:: AIM OF THE EXERCISE ::
Output exactly the lines below, starting with the line that has "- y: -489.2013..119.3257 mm" and going on through the line that has "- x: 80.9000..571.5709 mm", both included, and no other lines.

:: SUPPLIED MATERIAL ::

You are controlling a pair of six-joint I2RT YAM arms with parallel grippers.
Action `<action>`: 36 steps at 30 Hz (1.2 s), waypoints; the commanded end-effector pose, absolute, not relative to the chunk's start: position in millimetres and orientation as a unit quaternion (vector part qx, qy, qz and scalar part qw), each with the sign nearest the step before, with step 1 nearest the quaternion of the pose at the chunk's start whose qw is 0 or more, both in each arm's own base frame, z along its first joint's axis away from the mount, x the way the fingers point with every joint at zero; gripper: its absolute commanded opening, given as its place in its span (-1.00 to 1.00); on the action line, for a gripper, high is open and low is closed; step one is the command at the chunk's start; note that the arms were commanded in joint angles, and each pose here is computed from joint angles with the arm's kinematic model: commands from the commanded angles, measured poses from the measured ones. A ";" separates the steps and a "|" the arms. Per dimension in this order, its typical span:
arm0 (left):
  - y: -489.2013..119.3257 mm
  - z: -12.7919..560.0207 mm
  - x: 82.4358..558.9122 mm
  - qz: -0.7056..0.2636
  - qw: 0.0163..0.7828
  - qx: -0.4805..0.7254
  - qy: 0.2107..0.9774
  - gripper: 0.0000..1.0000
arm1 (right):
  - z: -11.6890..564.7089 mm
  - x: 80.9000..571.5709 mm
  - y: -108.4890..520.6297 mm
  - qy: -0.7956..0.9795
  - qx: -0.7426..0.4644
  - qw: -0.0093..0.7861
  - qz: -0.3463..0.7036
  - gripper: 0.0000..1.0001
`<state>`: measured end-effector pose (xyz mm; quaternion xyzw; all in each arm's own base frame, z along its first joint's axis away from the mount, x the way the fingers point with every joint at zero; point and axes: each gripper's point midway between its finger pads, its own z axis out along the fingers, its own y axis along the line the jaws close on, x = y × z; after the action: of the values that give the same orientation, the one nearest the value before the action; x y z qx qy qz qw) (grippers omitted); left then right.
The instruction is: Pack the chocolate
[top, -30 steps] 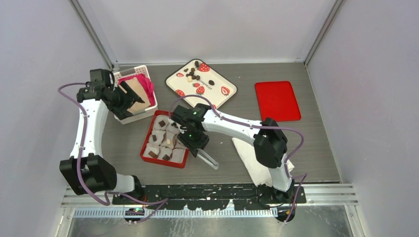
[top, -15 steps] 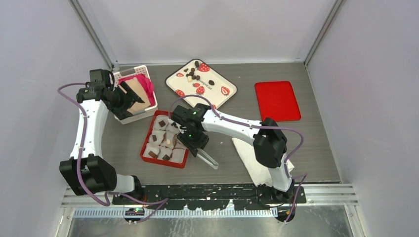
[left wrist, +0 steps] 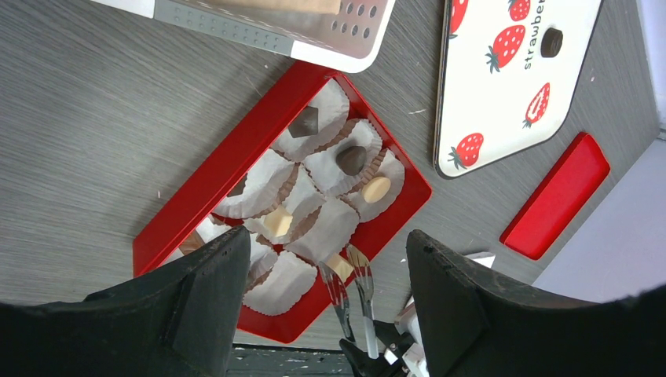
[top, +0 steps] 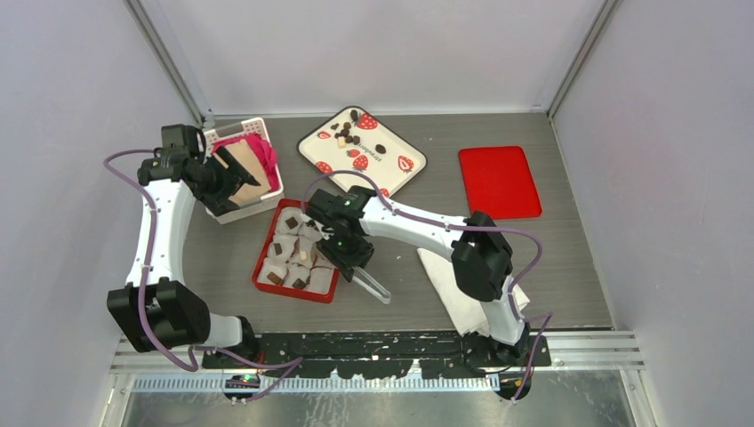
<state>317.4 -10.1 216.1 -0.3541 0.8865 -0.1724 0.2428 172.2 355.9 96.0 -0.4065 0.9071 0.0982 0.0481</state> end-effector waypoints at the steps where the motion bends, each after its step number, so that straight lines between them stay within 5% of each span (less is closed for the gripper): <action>1: -7.2 230.3 325.1 -0.181 0.276 -0.345 0.879 0.47 | 109.4 176.0 361.4 0.903 -0.412 0.065 0.104 -0.06; 24: -6.1 231.7 321.9 -0.178 0.278 -0.346 0.878 0.47 | 109.6 177.0 361.1 0.904 -0.410 0.069 0.102 0.00; 36: -6.8 231.8 320.0 -0.179 0.278 -0.346 0.878 0.47 | 119.6 181.7 362.3 0.904 -0.405 0.090 0.105 -0.24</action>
<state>317.4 -10.0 216.3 -0.3541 0.8864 -0.1723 0.2433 175.0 354.2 96.4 -0.4064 0.9076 0.0906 0.0533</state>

:: EXERCISE RESULT ::
  - y: -489.2013..119.3257 mm
  - z: -12.7919..560.0207 mm
  - x: 82.4358..558.9122 mm
  - qz: -0.7056..0.2636
  - qw: 0.0163..0.7828
  - qx: -0.4805..0.7254
  - qy: 0.2107..0.9774
  - gripper: 0.0000..1.0000
arm1 (right):
  - z: -11.6890..564.7089 mm
  - x: 80.9000..571.5709 mm

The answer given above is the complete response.